> Task goal: Search the data below for lines that include the word "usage" and state how many there are, nothing else.

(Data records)
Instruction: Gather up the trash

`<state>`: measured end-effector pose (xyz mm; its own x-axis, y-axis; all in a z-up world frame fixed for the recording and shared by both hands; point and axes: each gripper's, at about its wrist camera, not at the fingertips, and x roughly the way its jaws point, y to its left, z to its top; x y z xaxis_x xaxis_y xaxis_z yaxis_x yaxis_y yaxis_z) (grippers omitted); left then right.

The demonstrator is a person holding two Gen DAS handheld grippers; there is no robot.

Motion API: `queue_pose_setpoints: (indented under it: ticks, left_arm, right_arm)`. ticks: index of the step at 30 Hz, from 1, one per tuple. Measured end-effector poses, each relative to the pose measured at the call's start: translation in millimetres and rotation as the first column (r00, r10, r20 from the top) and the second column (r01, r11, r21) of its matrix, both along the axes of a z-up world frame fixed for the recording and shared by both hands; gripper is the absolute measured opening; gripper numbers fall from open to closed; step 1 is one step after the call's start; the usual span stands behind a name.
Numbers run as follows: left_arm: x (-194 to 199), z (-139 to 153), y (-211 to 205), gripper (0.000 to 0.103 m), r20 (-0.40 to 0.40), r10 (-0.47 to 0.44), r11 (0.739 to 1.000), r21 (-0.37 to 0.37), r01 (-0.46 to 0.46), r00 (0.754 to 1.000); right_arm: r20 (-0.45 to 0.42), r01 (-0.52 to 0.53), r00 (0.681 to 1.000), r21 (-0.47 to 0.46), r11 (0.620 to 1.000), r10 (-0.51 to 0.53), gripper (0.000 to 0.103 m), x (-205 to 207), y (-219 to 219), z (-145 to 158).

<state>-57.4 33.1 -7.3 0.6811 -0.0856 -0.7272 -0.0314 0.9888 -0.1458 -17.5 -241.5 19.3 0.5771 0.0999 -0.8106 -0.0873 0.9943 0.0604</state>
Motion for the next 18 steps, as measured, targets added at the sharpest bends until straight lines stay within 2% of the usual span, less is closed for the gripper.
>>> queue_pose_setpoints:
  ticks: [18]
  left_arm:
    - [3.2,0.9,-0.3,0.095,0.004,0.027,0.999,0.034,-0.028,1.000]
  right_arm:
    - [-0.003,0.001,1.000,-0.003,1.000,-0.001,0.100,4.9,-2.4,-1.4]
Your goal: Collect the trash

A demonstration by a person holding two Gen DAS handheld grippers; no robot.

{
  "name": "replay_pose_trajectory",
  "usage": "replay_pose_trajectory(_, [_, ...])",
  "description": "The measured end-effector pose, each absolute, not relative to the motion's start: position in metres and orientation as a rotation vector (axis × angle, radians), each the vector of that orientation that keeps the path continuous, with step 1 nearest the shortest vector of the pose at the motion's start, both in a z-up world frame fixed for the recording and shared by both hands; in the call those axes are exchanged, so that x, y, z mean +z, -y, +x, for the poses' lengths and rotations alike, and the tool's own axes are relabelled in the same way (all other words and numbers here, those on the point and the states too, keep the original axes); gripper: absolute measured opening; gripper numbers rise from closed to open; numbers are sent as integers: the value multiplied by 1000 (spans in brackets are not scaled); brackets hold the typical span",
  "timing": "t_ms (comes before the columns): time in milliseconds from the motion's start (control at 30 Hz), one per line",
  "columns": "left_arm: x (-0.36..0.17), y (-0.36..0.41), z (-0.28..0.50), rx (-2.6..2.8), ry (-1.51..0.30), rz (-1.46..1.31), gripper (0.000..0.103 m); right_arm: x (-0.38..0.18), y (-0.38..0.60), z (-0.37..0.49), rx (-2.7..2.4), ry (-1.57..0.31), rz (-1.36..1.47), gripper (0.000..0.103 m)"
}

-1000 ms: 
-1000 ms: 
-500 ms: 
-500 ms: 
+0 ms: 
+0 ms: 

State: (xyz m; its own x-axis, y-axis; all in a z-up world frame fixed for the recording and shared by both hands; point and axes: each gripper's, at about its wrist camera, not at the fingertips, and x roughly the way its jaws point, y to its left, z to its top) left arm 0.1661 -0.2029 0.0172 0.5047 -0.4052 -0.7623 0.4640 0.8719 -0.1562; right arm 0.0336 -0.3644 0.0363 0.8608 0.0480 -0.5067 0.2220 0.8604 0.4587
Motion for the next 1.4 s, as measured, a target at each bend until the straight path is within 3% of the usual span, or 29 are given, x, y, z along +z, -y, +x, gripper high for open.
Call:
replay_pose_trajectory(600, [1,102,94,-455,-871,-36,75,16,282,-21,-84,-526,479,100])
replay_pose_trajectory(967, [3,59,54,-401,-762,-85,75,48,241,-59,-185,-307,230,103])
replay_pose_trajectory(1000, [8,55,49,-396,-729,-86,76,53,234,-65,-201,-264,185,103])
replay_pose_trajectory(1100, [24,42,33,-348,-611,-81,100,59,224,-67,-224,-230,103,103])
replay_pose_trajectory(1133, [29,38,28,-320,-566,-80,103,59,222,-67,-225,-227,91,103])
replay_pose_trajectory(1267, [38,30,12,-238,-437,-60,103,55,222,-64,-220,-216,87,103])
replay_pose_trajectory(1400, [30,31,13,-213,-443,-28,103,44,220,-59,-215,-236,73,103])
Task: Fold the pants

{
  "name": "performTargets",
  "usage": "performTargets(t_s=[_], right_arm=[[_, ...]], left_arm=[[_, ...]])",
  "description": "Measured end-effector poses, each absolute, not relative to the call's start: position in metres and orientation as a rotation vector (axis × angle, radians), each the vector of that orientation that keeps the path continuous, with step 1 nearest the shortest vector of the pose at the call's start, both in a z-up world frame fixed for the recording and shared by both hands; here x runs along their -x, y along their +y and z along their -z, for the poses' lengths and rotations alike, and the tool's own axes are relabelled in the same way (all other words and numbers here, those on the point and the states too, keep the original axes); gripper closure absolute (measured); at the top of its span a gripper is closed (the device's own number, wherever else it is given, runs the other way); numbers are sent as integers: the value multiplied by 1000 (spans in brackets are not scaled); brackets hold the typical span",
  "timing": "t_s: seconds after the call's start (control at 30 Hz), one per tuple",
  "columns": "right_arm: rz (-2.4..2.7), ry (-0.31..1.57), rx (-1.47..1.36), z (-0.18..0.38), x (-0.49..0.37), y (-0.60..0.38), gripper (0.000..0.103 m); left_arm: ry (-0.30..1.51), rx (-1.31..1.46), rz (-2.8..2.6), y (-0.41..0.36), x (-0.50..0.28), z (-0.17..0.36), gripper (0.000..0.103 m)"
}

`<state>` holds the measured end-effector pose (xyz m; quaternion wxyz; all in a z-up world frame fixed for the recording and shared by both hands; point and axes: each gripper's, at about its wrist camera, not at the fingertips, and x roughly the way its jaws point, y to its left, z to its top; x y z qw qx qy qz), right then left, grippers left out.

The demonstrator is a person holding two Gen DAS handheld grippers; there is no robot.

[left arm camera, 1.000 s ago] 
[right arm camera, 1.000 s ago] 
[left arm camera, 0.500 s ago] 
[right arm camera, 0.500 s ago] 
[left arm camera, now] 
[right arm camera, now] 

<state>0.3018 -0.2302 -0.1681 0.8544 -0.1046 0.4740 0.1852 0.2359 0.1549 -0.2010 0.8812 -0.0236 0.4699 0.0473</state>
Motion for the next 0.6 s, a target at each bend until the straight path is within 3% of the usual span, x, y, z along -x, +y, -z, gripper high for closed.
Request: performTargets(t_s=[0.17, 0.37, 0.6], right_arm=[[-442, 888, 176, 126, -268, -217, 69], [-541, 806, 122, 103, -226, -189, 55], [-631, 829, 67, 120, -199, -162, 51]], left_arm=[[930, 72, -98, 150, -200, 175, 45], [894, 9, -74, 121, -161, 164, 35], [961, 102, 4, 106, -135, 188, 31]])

> Expected answer: 2